* How to complete this task *
Where does "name" occur in the listing? Copy every line that holds it.

-*-*-

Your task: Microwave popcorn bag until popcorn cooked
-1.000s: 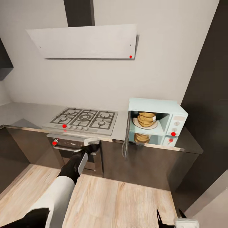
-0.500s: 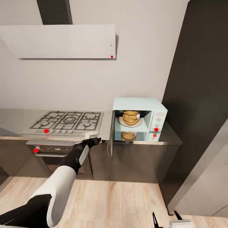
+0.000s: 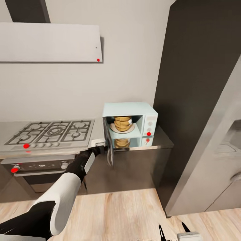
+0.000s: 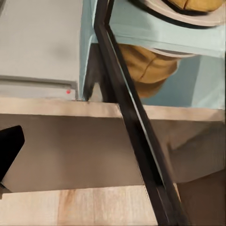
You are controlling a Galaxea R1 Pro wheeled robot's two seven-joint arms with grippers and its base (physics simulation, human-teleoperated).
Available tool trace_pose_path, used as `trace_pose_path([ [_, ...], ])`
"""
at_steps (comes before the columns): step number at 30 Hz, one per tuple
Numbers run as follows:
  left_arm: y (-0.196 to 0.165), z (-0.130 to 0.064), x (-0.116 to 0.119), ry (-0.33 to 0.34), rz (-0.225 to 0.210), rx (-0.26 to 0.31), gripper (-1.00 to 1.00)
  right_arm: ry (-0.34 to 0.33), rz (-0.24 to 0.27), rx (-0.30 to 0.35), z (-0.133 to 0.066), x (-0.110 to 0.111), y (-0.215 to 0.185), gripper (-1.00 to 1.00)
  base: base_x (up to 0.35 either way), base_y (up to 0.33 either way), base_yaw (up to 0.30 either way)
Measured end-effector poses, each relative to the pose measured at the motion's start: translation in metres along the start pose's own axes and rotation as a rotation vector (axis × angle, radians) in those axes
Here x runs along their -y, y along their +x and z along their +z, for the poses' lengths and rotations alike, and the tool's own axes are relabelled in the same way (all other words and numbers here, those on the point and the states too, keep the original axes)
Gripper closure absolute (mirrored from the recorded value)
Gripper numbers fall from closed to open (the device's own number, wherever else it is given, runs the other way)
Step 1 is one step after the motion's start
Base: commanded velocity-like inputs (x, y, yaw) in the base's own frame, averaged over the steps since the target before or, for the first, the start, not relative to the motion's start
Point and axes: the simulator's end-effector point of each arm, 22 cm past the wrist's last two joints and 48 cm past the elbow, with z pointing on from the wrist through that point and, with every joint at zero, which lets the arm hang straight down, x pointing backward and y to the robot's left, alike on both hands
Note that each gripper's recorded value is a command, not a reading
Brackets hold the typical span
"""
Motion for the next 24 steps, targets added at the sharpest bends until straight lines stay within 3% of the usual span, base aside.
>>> trace_pose_path([
  [12,0.005,0.0,-0.001,-0.002,0.007,0.004,-1.0,0.009,0.004,0.012,0.001,0.005,-0.005,-1.0,0.003,-0.002,-0.3],
  [16,0.006,0.0,-0.001,-0.001,0.009,0.004,-1.0,0.007,0.005,0.009,-0.002,0.004,-0.004,-1.0,0.227,-0.199,-0.278],
  [24,0.006,0.0,-0.001,-0.002,0.007,0.004,-1.0,-0.045,0.004,-0.006,-0.011,-0.02,0.002,-1.0,0.163,-0.147,-0.037],
])
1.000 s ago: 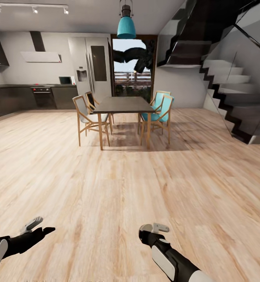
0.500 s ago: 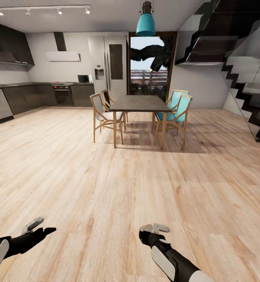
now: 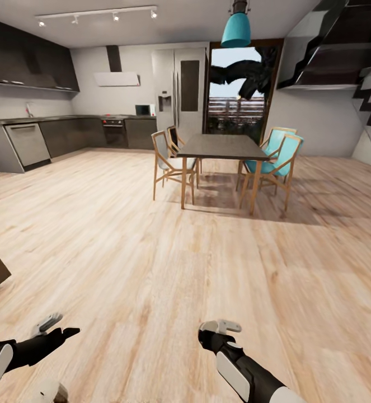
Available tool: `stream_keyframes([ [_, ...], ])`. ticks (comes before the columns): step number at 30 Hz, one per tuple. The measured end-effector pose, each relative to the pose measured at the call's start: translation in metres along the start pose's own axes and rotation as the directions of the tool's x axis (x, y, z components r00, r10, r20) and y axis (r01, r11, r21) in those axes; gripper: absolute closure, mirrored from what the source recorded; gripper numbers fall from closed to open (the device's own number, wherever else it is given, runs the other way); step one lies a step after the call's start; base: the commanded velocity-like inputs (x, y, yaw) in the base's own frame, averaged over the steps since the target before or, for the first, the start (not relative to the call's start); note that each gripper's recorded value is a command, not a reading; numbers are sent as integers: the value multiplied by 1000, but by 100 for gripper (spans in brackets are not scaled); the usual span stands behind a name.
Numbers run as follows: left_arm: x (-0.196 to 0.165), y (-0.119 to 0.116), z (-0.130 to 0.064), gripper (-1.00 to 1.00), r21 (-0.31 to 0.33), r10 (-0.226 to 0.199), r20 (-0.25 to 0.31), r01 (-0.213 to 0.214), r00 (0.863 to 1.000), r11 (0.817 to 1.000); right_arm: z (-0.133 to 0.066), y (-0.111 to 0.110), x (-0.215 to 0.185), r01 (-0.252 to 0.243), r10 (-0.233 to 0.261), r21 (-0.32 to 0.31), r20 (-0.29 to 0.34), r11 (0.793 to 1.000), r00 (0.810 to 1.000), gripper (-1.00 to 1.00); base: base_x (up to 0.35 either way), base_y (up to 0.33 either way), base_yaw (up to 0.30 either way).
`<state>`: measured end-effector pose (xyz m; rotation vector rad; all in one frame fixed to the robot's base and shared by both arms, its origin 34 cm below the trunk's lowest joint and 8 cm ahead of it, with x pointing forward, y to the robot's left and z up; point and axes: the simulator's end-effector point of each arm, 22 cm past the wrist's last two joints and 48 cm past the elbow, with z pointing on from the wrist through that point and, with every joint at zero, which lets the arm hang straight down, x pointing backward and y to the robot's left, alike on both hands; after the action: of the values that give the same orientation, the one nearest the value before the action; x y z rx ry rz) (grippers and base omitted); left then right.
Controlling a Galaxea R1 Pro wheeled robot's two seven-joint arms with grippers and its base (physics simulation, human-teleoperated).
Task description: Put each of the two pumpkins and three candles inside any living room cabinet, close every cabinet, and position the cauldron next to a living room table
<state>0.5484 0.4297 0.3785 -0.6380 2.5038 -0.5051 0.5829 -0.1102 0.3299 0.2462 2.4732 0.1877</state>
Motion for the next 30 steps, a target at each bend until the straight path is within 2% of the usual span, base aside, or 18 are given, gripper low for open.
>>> stream_keyframes([
  [10, 2, 2, 2, -100, -6, -1, -6, 1, 1000, 1000, 2, 1, 3, 2, -2, -2, -4, 1000, 1000, 100, 0, 0, 216],
  [15, 3, 3, 2, -100, -6, -2, -7, 2, 1000, 1000, 1, 4, -8, -9, 9, -12, 42, 1000, 999, 100, 0, 0, 30],
  [30, 4, 3, 3, -100, -5, -3, -8, 3, 1000, 1000, 1, 7, -10, -21, 22, -19, 53, 1000, 998, 100, 0, 0, 27],
])
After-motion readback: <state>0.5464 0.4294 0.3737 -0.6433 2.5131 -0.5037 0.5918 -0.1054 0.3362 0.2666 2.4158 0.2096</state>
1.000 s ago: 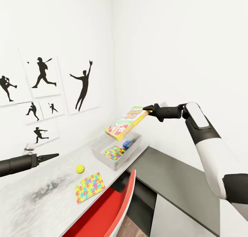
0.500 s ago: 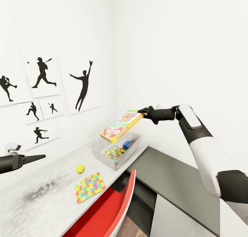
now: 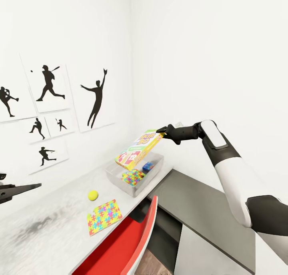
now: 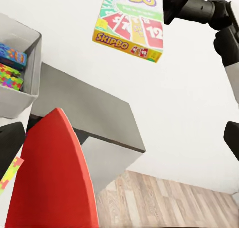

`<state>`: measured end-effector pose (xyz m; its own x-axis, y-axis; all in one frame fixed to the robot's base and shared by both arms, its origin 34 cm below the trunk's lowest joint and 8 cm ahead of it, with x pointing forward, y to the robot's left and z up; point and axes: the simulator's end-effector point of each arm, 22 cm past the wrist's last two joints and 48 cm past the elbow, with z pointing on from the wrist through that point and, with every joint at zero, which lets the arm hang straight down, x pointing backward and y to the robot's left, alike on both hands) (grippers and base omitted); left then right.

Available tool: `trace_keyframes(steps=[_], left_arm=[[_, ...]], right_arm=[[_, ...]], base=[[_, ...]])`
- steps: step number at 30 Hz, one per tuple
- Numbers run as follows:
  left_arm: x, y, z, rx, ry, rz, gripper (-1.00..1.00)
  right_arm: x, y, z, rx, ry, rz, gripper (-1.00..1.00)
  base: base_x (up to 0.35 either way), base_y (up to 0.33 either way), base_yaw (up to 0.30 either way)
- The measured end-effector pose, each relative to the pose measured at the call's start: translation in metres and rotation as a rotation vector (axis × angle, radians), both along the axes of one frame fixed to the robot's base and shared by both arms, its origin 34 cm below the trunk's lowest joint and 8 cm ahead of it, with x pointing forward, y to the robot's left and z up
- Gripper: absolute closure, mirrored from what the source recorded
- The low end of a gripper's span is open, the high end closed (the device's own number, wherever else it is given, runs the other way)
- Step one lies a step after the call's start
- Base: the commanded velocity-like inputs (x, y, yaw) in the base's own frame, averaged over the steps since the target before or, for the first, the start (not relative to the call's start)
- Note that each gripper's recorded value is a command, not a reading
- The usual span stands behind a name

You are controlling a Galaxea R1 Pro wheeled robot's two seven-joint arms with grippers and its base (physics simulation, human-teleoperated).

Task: Put all the toys in the child's room - the three board games (two on the bed and one on the table), the two jigsaw puzzles on the table, and the tennis ball on the table - inside the toy box on the table in the child's room.

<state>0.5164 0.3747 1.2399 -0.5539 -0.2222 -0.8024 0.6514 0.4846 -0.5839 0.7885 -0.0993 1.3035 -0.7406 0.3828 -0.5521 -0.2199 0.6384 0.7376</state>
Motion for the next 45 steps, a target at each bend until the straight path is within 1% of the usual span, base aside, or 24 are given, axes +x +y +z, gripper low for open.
trace_keyframes(steps=[3,10,12,14,19,24,29,45], left_arm=[[-0.001,0.005,-0.005,0.008,0.003,0.012,-1.0],[-0.001,0.008,-0.007,0.017,0.005,0.018,-1.0],[-0.002,0.006,-0.006,0.026,0.003,0.014,-1.0],[-0.007,0.002,-0.006,0.044,-0.002,0.004,-1.0],[-0.01,0.001,-0.007,0.053,0.002,0.003,-1.0],[-0.008,0.001,-0.01,0.054,0.008,0.004,-1.0],[-0.006,0.001,-0.013,0.055,0.014,0.003,-1.0],[0.0,0.001,-0.024,0.057,0.039,0.004,-1.0]], right_arm=[[0.002,0.0,-0.004,-0.002,0.005,-0.001,1.0],[0.005,0.001,-0.011,-0.002,0.017,0.0,1.0],[0.006,0.001,-0.014,-0.002,0.02,0.0,1.0],[0.007,0.001,-0.016,-0.001,0.023,-0.001,1.0],[0.009,0.001,-0.021,-0.001,0.031,0.0,1.0],[0.012,0.0,-0.027,-0.001,0.039,0.0,1.0],[0.016,0.001,-0.024,-0.001,0.034,0.0,1.0],[0.025,0.001,-0.032,-0.004,0.044,0.001,1.0]], base=[[0.0,0.0,0.0],[0.0,0.0,0.0],[0.0,0.0,0.0],[0.0,0.0,0.0],[0.0,0.0,0.0],[0.0,0.0,0.0],[0.0,0.0,0.0],[0.0,0.0,0.0]])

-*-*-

* Output for this exercise *
Available tool: `stream_keyframes([ [_, ...], ])`. ticks (comes before the columns): step number at 30 Hz, one per tuple. The measured end-effector pose, each relative to the pose measured at the call's start: translation in metres along the start pose's own axes and rotation as the directions of the tool's x axis (x, y, z components r00, r10, r20) and y axis (r01, r11, r21) in those axes; gripper: absolute closure, mirrored from what the source recorded; gripper numbers fall from closed to open (the device's own number, wherever else it is given, runs the other way); step one lies a step after the call's start; base: the commanded velocity-like inputs (x, y, yaw) in the base's own frame, averaged over the steps since the target before or, for the first, the start (not relative to the call's start); note that each gripper's recorded value is a command, not a reading; numbers are sent as integers: the value multiplied by 1000, but by 100 for gripper (spans in brackets are not scaled); the usual span stands behind a name.
- The usual span stands behind a name

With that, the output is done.